Q: What field types can be used in group_key?
A: Only attribute fields of type INT, LITERAL, INT_ARRAY, or LITERAL_ARRAY are supported. The field must be explicitly configured as an attribute in your OpenSearch application schema.

Q: Why are my aggregation results inaccurate for large datasets?
A: By default, OpenSearch uses sampling for datasets larger than 100,000 documents to maintain performance. For accurate results on large datasets, use an exclusive cluster and set `enable_accurate_statistics=true` in your query's `kvpairs` clause.
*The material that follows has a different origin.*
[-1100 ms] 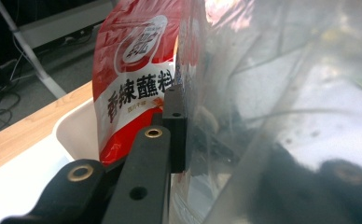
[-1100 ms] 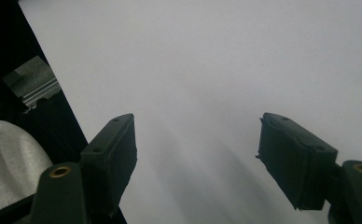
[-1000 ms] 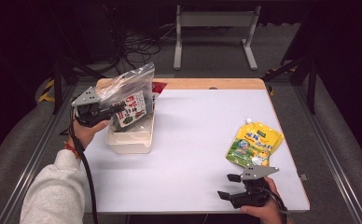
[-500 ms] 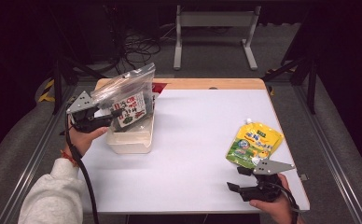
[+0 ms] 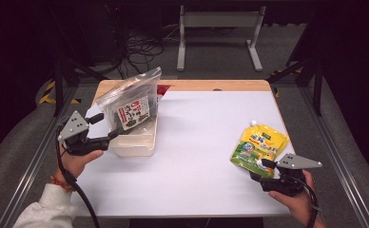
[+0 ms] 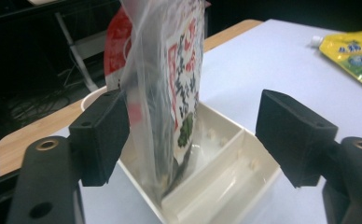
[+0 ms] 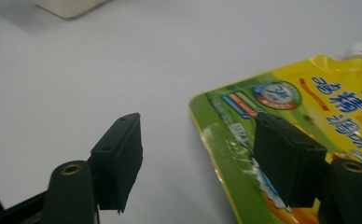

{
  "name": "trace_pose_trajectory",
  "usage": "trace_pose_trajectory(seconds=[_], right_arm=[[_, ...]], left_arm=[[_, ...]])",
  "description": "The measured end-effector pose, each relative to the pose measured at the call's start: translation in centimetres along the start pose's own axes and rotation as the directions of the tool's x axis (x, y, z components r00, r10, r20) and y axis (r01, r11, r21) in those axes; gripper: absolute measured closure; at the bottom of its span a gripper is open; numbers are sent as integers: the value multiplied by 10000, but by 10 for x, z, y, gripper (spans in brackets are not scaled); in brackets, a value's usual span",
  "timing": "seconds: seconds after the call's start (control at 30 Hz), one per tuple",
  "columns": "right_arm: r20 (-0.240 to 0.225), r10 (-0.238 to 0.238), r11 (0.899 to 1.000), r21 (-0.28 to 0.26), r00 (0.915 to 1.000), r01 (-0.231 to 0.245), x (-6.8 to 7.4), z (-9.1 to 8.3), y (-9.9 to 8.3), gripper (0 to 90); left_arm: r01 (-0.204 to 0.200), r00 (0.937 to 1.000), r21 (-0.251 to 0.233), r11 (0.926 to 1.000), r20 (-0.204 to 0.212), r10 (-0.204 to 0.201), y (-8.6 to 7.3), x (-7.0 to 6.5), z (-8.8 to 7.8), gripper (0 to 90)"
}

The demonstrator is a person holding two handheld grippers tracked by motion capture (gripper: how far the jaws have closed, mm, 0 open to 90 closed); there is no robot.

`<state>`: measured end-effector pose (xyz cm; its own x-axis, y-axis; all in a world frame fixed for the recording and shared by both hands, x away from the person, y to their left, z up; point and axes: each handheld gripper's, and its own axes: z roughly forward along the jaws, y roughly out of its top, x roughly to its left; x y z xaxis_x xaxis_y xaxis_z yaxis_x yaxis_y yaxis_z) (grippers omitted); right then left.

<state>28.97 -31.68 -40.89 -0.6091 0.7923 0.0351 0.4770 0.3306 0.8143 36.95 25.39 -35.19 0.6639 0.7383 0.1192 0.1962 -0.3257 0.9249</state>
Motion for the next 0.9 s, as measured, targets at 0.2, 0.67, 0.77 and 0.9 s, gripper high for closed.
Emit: trace_pose_trajectory(seconds=[0.2, 0.67, 0.77, 0.9], right_arm=[[364, 246, 9996, 125, 9990, -251, -12, -1, -4, 326], [1553, 1023, 9935, 343, 9826, -1089, -38, 1, -18, 296], [1783, 1288, 9898, 371, 9755, -1375, -45, 4, -21, 260], [1814, 2181, 9734, 301, 9589, -2271, -60, 12, -27, 224]], left_arm=[[71, 10000, -18, 10000, 23, -71, -14, -13, -9, 250], [-457, 9866, 621, 9970, 1591, 353, -47, -82, 6, 227], [-415, 9786, 787, 9960, 2042, 246, -55, -93, 10, 222], [-1361, 9538, 1854, 9732, 2903, 780, -69, -120, 32, 209]])
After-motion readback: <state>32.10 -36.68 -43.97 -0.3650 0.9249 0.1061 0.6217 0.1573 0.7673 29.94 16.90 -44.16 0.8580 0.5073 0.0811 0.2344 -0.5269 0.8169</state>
Q: Can I use GROUP BY with non-SQL queries?
A: Yes. The `aggregate` clause provides equivalent functionality to GROUP BY in the standard search API (non-SQL mode). Use `aggregate=group_key:field,agg_fun:sum(x)` instead of SQL syntax if you're not using the SQL endpoint.

Q: How do I filter documents before aggregation?
A: Use the `agg_filter` parameter in the aggregate clause (e.g., `agg_filter:timestamp>1700000000`) or include a WHERE clause in your SQL query (e.g., `WHERE timestamp > 1700000000`).

Q: Is distinct_count supported in all clusters?
A: No. The `distinct_count(id)` function is only available in exclusive clusters. Shared clusters do not support this operation.